Folks,
I was trying to upgrade to Tika 1.0 and found I could break tiak-app
with some MSG files :-(
I have a Windows (Outlook) .msg file with an attached PDF which parses
in Tika-app 0.7, 0.9, 0.10
but in Tika-app 1.0 I get a stack trace.
<error>
Apache Tika was unable to parse the document
at \\....XYZ.msg
The full exception stack trace is included below:
org.apache.tika.exception.TikaException: Unexpected RuntimeException
from org.apache.tika.parser.microsoft.OfficeParser@57284c88
at
org.apache.tika.parser.CompositeParser.parse(CompositeParser.java:244)
at
org.apache.tika.parser.CompositeParser.parse(CompositeParser.java:242)
at
org.apache.tika.parser.AutoDetectParser.parse(AutoDetectParser.java:120)
at org.apache.tika.gui.TikaGUI.handleStream(TikaGUI.java:320)
at org.apache.tika.gui.TikaGUI.openFile(TikaGUI.java:279)
at
org.apache.tika.gui.ParsingTransferHandler.importFiles(ParsingTransferHandler.java:94)
at
org.apache.tika.gui.ParsingTransferHandler.importData(ParsingTransferHandler.java:77)

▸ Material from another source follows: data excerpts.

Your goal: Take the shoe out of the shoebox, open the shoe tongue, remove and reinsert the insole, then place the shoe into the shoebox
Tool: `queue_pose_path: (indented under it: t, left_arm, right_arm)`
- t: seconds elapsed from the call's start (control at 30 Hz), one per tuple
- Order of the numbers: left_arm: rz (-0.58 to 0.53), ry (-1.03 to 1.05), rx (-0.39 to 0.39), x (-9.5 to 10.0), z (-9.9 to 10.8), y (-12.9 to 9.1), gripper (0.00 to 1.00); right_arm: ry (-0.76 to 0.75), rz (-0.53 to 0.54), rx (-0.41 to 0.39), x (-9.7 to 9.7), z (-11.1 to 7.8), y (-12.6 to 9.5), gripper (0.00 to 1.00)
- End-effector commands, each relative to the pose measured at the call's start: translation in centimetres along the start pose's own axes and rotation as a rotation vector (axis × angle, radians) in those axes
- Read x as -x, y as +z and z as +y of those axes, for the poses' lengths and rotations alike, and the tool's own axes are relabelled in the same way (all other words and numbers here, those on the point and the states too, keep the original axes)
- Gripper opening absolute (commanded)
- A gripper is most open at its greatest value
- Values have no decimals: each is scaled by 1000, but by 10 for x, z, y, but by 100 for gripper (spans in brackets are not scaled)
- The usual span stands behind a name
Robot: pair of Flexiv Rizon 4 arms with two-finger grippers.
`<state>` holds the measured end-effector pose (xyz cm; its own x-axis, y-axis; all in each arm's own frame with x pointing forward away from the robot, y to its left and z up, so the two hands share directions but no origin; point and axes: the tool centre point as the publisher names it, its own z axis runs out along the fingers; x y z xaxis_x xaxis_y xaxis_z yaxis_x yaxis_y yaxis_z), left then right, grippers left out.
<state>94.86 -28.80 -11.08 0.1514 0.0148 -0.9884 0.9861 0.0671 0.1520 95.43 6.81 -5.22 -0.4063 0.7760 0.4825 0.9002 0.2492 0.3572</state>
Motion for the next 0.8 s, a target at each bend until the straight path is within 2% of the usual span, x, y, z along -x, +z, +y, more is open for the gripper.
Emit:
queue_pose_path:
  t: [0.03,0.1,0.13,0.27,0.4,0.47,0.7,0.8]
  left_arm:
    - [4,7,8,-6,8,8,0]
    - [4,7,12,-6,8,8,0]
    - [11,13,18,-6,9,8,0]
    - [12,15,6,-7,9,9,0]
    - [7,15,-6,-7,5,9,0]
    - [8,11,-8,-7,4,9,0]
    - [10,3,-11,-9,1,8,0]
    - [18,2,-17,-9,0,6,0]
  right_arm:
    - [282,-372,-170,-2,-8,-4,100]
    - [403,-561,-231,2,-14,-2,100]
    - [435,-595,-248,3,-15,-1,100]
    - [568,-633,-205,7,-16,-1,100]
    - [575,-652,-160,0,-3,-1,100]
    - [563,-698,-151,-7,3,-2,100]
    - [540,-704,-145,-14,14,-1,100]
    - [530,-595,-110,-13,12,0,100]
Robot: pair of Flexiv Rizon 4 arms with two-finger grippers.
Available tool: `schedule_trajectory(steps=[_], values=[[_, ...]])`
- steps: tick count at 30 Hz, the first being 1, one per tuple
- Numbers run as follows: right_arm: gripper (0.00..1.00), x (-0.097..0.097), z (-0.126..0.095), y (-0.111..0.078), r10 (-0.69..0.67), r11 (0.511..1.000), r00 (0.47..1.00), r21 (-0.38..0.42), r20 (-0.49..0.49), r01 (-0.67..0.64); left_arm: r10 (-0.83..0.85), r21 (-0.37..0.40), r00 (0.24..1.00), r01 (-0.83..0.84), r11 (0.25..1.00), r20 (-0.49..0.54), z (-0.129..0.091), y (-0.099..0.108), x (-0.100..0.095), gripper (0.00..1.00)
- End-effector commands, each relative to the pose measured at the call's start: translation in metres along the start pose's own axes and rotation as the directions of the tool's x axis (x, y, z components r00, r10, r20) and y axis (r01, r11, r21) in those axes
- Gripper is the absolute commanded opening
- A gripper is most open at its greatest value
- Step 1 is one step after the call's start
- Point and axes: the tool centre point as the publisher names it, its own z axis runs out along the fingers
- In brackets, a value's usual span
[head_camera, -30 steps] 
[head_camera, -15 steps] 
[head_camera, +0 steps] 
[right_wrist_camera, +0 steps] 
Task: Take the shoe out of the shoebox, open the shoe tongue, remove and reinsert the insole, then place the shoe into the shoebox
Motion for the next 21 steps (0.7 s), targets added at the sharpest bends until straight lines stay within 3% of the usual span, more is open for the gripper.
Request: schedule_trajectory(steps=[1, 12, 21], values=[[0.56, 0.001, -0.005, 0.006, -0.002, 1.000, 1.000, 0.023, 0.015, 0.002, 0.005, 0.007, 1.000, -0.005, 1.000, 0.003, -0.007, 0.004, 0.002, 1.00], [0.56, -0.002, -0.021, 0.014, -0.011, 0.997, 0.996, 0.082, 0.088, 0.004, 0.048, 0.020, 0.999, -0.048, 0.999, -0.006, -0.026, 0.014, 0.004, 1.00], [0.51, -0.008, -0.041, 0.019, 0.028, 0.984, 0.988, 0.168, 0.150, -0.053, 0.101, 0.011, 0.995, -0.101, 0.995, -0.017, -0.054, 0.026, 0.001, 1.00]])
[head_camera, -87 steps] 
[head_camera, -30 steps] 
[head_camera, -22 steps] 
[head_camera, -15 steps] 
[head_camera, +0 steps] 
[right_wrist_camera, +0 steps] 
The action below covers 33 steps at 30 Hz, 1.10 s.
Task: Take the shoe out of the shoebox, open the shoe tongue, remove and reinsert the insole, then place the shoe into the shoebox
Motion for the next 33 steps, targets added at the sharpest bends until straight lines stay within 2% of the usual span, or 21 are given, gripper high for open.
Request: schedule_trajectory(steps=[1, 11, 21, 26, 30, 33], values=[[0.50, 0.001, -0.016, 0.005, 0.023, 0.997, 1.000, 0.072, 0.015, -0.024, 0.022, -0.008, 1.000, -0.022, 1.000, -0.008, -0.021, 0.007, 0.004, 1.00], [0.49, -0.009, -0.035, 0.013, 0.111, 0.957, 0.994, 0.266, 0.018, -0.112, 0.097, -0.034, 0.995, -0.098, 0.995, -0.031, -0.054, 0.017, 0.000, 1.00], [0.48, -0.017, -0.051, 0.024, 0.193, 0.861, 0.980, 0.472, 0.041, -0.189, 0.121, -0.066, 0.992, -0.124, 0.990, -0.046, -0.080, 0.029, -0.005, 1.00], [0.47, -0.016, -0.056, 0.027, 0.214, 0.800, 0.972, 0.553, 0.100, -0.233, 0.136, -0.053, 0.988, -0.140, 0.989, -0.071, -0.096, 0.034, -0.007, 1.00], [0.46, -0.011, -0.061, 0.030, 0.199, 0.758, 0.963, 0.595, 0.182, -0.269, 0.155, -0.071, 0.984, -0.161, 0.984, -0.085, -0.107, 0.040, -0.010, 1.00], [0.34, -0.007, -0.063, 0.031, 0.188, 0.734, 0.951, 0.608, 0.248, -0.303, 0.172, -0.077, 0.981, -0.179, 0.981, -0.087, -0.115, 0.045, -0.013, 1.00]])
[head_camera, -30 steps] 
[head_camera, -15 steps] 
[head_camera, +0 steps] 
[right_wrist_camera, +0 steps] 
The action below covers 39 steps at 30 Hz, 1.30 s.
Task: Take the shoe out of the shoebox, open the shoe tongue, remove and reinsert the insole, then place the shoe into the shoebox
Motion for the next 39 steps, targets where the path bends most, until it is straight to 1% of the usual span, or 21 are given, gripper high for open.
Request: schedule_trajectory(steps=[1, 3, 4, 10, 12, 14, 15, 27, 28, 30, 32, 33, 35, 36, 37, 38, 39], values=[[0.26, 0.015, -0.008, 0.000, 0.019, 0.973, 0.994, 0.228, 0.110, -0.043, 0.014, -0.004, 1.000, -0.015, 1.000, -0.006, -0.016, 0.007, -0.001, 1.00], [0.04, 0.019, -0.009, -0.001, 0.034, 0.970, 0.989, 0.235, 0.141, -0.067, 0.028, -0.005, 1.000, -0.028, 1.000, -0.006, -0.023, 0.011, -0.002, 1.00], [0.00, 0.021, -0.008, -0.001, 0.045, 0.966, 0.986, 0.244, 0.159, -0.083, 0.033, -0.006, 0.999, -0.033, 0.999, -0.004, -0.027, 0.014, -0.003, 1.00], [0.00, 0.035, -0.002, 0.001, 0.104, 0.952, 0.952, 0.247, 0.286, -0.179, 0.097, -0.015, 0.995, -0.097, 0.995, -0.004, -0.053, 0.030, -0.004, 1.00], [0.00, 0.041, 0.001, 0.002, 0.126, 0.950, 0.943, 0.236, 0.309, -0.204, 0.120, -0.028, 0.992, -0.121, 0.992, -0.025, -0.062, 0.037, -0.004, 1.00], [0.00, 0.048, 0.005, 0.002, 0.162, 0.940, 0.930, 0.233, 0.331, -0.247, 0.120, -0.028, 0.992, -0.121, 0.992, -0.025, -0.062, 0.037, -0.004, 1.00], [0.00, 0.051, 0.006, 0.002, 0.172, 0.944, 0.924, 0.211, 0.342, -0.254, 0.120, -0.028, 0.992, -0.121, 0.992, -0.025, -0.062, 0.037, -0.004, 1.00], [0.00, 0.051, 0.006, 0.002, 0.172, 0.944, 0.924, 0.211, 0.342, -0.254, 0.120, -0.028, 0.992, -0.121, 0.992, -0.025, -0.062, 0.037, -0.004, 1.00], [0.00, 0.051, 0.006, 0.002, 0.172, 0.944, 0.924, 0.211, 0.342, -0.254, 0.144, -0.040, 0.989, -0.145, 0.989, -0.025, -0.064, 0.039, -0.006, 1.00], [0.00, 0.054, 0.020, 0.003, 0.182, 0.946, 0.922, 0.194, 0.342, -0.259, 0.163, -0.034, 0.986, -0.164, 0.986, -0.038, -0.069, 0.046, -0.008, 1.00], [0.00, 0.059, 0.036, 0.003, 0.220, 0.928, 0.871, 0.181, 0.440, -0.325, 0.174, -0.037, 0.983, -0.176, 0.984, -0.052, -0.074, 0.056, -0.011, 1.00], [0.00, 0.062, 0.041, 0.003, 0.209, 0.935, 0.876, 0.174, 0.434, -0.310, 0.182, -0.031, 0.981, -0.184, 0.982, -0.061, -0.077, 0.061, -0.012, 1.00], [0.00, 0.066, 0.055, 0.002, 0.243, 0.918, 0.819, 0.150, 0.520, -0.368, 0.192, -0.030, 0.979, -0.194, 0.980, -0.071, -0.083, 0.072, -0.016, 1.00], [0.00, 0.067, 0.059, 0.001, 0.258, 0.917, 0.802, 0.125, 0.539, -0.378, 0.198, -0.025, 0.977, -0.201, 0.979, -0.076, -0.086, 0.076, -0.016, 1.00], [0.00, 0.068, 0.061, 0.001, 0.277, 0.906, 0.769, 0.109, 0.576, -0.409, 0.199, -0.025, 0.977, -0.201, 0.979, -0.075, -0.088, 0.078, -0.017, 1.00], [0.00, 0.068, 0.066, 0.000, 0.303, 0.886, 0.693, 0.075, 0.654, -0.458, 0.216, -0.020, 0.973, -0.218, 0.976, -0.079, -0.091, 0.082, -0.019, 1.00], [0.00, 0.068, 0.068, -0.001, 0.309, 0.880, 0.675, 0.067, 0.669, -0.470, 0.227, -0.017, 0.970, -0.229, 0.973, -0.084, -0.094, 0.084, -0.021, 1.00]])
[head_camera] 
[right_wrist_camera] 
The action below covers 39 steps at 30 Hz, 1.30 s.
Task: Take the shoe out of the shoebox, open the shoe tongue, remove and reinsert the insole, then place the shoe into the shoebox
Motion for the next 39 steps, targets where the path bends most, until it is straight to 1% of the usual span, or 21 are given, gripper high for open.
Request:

[rest of stack trace removed]
</error>
I note that it says ...microsoft.OfficeParser, so I'm guessing it is in
the message where it is falling over.
Is there anything I could do to configure the app?
Every version of the tika-app is started with the trivial command
similar to C:\dev\tools\Tika\1.0\tika-app-1.0.jar -g
and I drag and drop onto it.
Interestingly enough running it from the command line, results in what
looks like good output for all possible switches -m, -t, -x, -h
-Paul